Народное обсуждение означало организацию на всех рабочих местах фактически обязательных собраний. Люди часто ходили на них крайне неохотно, жалуясь, что все это пустая трата времени. «Рабочие все грамотные, газеты читают, и обсуждать нечего», — заявляли рабочие некоторых ленинградских заводов; кое-кто вообще отказывался ходить. На ткацкой фабрике им. Горького в Ивановской области администрация заперла двери и поставила перед ними охранника, чтобы не дать рабочим уйти с собрания, проводившегося после работы. Это глубоко возмутило рабочих; большинство из них были женщины, которых дома ждали дела. «Вот поставили сторожа и задерживают нас силой», — негодовала одна. Другая жаловалась: «У меня дети остались, а вы меня не выпускаете». Собрание окончательно пошло вкривь и вкось, когда несколько работниц хитростью пробрались мимо сторожа и «с криком отворили двери», через которые тут же ушло сорок человек. «Кто не успел уйти, сел на лестнице и спал до конца собрания»[49].
В ряду важнейших вопросов внутренней политики при обсуждении Конституции поднимался (правда, по-видимому, чаще в письмах, чем на собраниях) вопрос об отмене дискриминации, в том числе лишения избирательных прав, по классовому признаку. Этот существенный поворот курса был отражен в проекте Конституции, и впоследствии соответствующие статьи вступили в законную силу (см. гл. 5). Но одобряли его далеко не все — фактически в большинстве писем по данному вопросу авторы выражают тревогу по поводу упразднения дискриминации.
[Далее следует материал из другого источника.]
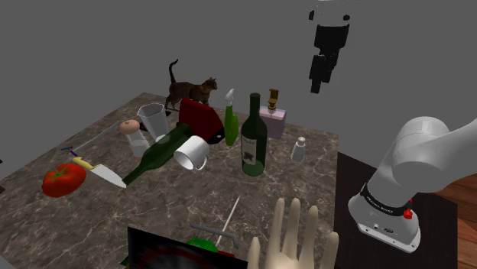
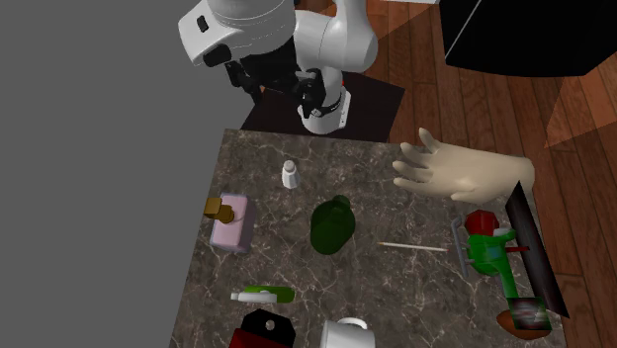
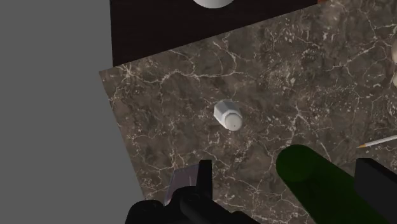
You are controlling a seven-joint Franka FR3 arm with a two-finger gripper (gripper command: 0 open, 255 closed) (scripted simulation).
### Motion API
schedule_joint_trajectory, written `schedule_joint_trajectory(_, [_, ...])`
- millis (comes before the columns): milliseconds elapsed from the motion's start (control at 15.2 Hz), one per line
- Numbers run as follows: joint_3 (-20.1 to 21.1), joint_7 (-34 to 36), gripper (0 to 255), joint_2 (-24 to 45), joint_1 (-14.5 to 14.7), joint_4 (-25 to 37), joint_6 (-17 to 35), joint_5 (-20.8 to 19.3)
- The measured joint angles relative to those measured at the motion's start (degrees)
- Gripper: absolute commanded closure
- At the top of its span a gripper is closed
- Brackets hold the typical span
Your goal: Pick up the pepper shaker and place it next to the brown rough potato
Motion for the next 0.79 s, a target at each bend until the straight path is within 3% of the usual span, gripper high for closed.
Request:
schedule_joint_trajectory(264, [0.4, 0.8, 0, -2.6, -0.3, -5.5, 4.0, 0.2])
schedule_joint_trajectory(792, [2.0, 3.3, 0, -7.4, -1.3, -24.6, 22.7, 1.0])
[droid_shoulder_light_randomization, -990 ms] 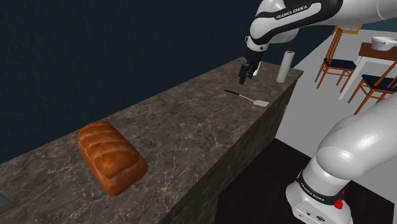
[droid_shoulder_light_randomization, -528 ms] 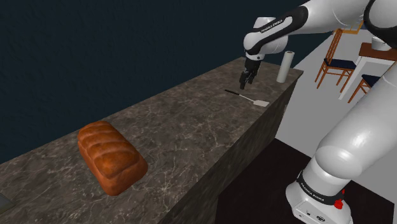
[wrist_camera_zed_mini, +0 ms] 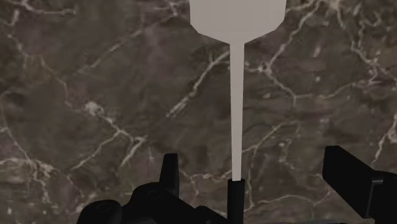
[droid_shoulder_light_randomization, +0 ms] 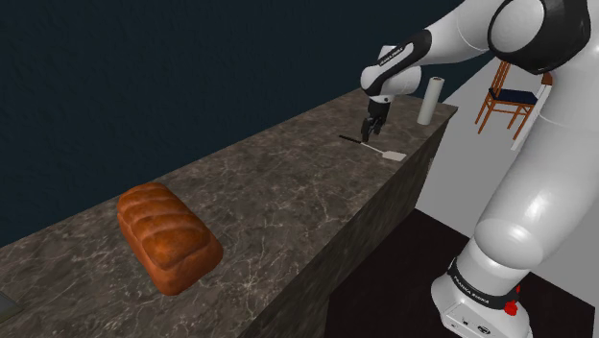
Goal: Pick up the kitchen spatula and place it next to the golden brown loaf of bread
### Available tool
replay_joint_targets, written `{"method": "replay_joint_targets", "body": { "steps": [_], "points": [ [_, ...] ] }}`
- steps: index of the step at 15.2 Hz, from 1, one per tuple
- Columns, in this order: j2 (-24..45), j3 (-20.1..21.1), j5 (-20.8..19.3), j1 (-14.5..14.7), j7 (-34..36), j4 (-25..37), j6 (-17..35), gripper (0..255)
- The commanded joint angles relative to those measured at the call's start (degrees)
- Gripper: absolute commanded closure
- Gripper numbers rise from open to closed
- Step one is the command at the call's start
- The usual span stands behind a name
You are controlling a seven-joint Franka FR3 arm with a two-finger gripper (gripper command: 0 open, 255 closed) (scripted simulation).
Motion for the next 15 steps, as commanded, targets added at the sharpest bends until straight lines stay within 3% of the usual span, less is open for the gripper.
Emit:
{"method": "replay_joint_targets", "body": {
  "steps": [1, 4, 12, 13, 15],
  "points": [
    [1.15, 0.04, 0.64, -0.11, -0.54, -0.36, 1.41, 0],
    [3.02, 0.25, 1.76, -0.22, -1.31, -1.11, 3.88, 0],
    [3.02, 0.25, 1.76, -0.22, -1.3, -1.11, 3.87, 0],
    [3.02, 0.25, 1.76, -0.22, -1.3, -1.11, 3.87, 255],
    [3.02, 0.25, 1.76, -0.22, -1.3, -1.11, 3.87, 255]
  ]
}}
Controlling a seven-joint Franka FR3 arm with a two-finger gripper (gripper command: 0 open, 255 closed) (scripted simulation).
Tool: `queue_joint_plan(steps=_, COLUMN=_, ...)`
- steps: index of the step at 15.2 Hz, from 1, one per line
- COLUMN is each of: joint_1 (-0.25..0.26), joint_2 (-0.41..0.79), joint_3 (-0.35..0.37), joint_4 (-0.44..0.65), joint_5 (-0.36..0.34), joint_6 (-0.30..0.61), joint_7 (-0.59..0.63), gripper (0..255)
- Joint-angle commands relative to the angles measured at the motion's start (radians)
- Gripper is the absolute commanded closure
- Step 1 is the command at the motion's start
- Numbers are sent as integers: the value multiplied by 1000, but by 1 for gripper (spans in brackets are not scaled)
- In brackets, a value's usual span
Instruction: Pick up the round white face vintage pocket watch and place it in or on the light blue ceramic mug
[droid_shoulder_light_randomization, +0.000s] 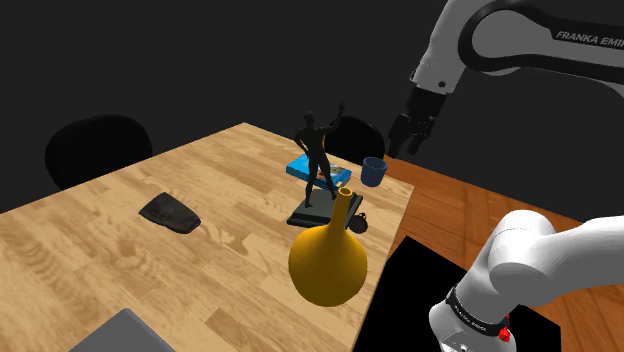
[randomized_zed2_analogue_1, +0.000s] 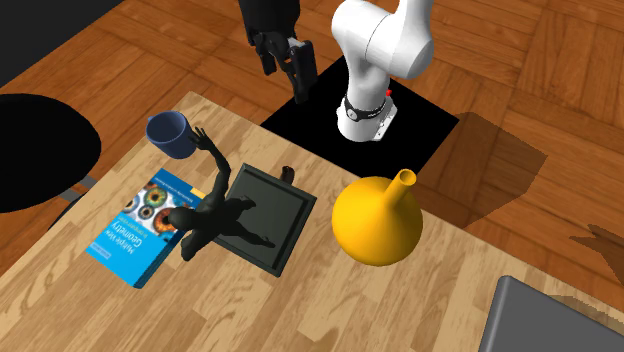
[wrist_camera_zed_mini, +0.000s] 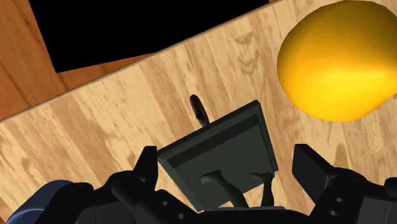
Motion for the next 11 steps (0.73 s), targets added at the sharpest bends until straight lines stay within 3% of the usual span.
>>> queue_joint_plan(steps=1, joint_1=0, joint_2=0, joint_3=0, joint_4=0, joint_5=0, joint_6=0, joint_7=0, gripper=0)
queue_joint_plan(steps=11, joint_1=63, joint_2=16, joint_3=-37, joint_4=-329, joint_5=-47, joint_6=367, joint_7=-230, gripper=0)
Один сомневается, стоит ли давать право голоса бывшим кулакам, которые смогут воспользоваться своим новым общественным статусом, чтобы отомстить активистам. Другой не против, чтобы право голоса дали некоторым лишенцам, которые это заслужили, но считает совершенно лишним разрешать избирать и быть избранными на ответственные посты священникам. «Совершение религиозных обрядов — это не общественно-полезный труд»[50].
Такие же возражения вызвала статья 124 Конституции, гарантировавшая свободу вероисповедания, вместо которой автор одного письма предлагал «категорически запретить церкви, которые дурят народ» (очевидно, при этом он имел в виду все церкви) и «превратить церковные здания в дома культуры». Однако статья 124 имела и своих сторонников, поднявших голос в ее защиту, — священнослужителей и верующих. Они не только превозносили конституционную гарантию веротерпимости, но тут же принялись воплощать ее в жизнь, ходатайствуя об открытии церквей, насильственно закрытых в начале десятилетия, пытаясь устроиться на работу в колхозы и сельсоветы, ранее для них недоступные, и даже выставить своего кандидата на выборы в Верховный Совет СССР в 1937 г.[51].
Хотя народное обсуждение не привело к каким-либо серьезным изменениям в Конституции, было бы неверно считать, что оно ничего не принесло массам. Как указывает Сара Дэвис, после обсуждения в обиход населения вошла новая, правовая лексика. Молодой колхозник, отстаивающий свое право уехать из колхоза для продолжения учебы, пишет: «Я считаю, что право на образование имеет каждый гражданин, в том числе и колхозник. Так говорится в проекте новой Конституции». Подобные заявления стали встречаться на каждом шагу, свидетельствуя о том, что произошли настоящие перемены. Никогда раньше в своих просьбах и жалобах население не ссылалось на прежнюю Конституцию 1918 г., и вообще после революции правовые аргументы не слишком были в ходу[52].